The second prong requires an honest assessment of the workplace itself, and whether it contributes positively or negatively to employee mental health.
“An environment where the stigma is prominent is problematic; if people don’t feel comfortable coming forward, then you’re going to see lots more absenteeism,” she says. “If it’s a toxic culture, if there’s stigma, that’s actually one of the largest barriers for us to help people get back [to work] successfully.”
Reducing that stigma and creating a workplace culture that supports mental health has become a top priority for human resources professionals in the wake of the pandemic.
“There’s a broad spectrum of actions that organizations can and will take to reduce mental health issues,” says Manon Poirier, CPHR and executive director of the Ordre des Conseillers en Ressources Humaines Agréés, which regulates the chartered human resources profession in Quebec. “A lot of the work that can be done and is being done by HR professionals is looking at workloads that people have, talking about the working conditions, building an environment of trust and ensuring conflicts don’t go unresolved. “
Mr.

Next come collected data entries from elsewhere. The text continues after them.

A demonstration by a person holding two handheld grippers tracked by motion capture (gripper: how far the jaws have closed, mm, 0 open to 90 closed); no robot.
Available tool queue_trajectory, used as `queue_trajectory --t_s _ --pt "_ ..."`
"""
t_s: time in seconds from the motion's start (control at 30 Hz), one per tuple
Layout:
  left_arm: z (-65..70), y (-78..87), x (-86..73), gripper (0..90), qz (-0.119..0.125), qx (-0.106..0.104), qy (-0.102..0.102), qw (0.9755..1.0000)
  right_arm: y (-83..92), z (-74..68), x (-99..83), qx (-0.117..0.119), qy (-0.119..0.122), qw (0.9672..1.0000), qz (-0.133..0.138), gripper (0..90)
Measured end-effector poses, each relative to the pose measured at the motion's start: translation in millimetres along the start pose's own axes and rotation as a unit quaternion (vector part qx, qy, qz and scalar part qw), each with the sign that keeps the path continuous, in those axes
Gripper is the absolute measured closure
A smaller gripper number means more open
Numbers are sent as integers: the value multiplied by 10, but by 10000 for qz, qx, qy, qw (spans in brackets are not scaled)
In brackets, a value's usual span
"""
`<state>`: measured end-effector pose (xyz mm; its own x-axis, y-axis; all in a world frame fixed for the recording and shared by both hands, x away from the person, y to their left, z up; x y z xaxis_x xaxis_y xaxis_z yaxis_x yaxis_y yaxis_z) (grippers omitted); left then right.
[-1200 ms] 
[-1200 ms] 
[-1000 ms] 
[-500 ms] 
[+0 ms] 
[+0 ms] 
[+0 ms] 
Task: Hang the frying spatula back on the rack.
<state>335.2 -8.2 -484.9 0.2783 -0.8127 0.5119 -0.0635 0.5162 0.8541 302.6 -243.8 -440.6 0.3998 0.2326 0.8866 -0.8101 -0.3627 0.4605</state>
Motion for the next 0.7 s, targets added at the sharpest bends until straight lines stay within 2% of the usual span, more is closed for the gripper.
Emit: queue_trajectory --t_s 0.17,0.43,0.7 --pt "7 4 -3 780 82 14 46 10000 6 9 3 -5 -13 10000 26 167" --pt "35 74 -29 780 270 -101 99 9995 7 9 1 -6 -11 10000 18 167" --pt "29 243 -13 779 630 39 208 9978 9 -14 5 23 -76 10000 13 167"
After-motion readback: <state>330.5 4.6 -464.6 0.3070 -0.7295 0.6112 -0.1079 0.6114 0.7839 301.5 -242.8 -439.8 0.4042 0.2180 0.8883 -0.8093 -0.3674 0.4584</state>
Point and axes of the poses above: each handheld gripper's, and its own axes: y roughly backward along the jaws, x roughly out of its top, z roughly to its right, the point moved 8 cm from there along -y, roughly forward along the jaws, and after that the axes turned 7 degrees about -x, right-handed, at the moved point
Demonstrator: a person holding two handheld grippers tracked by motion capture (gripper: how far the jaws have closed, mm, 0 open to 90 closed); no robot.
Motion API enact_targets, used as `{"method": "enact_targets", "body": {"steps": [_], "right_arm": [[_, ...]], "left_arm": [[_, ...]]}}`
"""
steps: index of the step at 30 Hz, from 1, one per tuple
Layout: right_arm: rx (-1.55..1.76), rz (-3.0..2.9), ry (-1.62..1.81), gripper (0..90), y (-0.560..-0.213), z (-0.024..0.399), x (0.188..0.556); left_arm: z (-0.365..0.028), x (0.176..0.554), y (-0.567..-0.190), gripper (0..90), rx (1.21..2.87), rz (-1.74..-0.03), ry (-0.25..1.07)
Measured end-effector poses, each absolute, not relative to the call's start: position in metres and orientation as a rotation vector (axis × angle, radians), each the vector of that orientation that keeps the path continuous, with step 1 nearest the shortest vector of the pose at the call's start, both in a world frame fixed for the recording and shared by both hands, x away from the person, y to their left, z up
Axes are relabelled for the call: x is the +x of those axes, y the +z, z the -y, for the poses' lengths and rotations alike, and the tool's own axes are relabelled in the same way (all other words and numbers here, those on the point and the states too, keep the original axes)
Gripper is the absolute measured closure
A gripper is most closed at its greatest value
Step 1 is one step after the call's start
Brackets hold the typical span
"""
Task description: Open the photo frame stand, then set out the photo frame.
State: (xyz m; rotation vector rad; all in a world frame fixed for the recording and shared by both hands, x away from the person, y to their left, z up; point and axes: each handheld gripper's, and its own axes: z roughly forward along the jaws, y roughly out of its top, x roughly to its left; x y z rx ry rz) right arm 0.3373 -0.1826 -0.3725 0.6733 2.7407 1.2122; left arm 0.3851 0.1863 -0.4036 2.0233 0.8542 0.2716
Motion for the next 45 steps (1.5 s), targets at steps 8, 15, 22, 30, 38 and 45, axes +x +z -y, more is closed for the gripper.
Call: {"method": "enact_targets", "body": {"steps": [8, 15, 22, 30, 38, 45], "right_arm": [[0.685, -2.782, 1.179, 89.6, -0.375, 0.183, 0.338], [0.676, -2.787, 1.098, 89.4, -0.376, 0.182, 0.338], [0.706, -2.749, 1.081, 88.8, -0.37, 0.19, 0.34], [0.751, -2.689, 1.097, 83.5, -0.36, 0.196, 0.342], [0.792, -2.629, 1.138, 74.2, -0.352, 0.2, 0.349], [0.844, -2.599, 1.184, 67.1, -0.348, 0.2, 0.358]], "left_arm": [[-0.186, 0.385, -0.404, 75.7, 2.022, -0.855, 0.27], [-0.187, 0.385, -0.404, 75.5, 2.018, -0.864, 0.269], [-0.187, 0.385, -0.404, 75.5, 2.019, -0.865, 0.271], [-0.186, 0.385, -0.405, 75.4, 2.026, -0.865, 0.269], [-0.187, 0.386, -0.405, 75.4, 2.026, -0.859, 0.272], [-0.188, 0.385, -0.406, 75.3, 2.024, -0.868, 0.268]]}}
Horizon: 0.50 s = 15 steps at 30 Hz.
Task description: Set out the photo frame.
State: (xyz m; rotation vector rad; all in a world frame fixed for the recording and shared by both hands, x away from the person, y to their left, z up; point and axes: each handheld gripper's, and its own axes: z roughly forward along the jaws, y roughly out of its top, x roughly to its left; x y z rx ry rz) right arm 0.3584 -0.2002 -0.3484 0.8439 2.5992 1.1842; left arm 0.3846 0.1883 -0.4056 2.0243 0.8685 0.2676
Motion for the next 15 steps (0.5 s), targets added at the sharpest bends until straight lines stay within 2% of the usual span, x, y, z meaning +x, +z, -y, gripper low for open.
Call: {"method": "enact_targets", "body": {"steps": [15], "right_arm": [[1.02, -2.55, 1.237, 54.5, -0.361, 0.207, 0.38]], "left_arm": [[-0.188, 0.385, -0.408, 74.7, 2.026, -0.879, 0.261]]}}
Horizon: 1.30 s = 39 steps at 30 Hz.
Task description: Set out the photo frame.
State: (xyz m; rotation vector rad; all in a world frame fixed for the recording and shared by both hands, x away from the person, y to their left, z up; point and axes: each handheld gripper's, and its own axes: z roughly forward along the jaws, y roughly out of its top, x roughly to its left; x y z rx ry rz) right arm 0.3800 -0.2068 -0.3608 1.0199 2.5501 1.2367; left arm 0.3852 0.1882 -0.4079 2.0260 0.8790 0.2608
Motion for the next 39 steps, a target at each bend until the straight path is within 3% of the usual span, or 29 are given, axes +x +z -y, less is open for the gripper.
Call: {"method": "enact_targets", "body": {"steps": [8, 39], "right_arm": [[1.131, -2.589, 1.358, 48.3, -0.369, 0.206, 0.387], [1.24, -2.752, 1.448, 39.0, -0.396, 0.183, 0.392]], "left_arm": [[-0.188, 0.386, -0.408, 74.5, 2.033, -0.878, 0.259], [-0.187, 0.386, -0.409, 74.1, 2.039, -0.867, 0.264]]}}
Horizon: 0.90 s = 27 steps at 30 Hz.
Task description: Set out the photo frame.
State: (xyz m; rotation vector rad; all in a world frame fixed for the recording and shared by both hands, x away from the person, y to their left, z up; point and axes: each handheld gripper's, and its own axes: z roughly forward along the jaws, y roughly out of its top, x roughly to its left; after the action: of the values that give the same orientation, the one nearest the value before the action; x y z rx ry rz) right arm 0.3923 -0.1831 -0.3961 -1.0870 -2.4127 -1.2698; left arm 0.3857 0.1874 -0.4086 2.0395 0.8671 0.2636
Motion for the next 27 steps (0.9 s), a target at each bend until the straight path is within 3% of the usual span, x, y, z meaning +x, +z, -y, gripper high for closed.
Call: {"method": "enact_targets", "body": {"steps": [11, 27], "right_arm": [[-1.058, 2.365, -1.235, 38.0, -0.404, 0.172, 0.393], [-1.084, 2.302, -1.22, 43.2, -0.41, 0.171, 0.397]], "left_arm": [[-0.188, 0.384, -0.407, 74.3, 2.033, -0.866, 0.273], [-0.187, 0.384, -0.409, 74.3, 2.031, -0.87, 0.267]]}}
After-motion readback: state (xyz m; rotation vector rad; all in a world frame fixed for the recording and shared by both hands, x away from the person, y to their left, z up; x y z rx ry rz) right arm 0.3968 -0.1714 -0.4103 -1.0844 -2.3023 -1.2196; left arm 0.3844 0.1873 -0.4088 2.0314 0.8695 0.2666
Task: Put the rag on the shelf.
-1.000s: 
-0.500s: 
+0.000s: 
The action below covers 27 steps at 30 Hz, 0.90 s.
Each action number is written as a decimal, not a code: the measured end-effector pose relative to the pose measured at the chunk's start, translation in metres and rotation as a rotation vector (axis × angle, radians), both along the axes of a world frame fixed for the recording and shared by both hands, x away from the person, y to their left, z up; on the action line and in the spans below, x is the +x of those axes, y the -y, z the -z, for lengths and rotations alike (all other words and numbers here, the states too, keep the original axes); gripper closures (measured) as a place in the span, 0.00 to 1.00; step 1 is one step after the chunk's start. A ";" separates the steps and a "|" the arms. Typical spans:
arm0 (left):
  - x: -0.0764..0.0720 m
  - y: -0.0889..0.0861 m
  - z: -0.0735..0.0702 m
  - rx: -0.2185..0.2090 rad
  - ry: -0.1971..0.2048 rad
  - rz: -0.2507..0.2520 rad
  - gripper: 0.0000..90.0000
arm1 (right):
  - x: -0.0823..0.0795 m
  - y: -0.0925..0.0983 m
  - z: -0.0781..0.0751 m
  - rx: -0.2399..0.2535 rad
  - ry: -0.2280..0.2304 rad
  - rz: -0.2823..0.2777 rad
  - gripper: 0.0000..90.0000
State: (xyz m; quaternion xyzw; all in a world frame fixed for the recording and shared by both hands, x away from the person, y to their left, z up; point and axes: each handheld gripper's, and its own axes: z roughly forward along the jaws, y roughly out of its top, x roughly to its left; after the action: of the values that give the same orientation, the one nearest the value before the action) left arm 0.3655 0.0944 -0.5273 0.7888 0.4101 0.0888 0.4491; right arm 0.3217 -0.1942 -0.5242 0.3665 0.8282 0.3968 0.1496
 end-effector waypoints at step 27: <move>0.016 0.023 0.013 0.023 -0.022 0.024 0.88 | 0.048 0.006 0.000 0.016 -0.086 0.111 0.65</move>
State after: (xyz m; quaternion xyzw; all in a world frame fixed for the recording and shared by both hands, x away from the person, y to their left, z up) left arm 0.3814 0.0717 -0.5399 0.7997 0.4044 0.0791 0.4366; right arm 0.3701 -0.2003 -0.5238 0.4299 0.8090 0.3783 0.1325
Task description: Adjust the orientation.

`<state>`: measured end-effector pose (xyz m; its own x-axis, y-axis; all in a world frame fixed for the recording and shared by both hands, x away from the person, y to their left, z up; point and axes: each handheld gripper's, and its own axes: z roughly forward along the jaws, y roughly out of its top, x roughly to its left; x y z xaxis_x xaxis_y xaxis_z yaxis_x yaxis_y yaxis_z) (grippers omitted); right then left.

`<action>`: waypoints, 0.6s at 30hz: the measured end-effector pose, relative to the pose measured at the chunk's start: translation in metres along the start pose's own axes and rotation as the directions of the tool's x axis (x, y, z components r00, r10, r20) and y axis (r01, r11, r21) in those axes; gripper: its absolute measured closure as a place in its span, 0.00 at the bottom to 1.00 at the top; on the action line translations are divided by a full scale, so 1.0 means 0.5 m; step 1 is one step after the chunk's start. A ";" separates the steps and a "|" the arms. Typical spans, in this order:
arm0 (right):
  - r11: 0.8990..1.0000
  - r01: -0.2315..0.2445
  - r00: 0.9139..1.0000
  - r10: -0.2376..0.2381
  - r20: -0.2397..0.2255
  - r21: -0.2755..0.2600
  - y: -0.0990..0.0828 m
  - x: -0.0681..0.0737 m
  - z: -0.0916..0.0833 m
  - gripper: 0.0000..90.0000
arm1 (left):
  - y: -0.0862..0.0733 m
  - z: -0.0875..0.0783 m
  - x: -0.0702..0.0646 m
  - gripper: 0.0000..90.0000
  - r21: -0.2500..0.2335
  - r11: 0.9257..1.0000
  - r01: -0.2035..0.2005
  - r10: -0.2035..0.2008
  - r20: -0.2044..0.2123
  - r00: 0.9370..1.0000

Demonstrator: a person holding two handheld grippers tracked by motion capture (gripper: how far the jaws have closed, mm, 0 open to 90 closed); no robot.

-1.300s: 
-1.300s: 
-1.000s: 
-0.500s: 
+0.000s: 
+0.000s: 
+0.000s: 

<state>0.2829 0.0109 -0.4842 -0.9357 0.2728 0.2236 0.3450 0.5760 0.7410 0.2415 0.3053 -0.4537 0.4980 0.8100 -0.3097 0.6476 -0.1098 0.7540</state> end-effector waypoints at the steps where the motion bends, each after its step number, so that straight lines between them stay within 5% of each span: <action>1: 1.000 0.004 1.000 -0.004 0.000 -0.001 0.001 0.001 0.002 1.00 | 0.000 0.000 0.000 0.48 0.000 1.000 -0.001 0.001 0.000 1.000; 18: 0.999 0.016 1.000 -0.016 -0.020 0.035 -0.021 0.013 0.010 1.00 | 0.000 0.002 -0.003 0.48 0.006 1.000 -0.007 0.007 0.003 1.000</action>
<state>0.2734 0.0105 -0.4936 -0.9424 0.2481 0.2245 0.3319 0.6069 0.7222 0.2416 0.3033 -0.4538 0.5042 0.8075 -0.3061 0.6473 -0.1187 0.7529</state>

Poirier adds that human resource professionals have been making the case for greater investment in mental health resources for years and are now being met by a more receptive audience.
“HR professionals have put forward this business case for many, many years, but now upper management is listening to it more,” he says. “It’s always a challenge to get resources for long-term issues like supporting mental health,but the business case is easier to make now, unfortunately, because we have the data.”
Jared Lindzon is a freelance journalist and public speaker based in Toronto.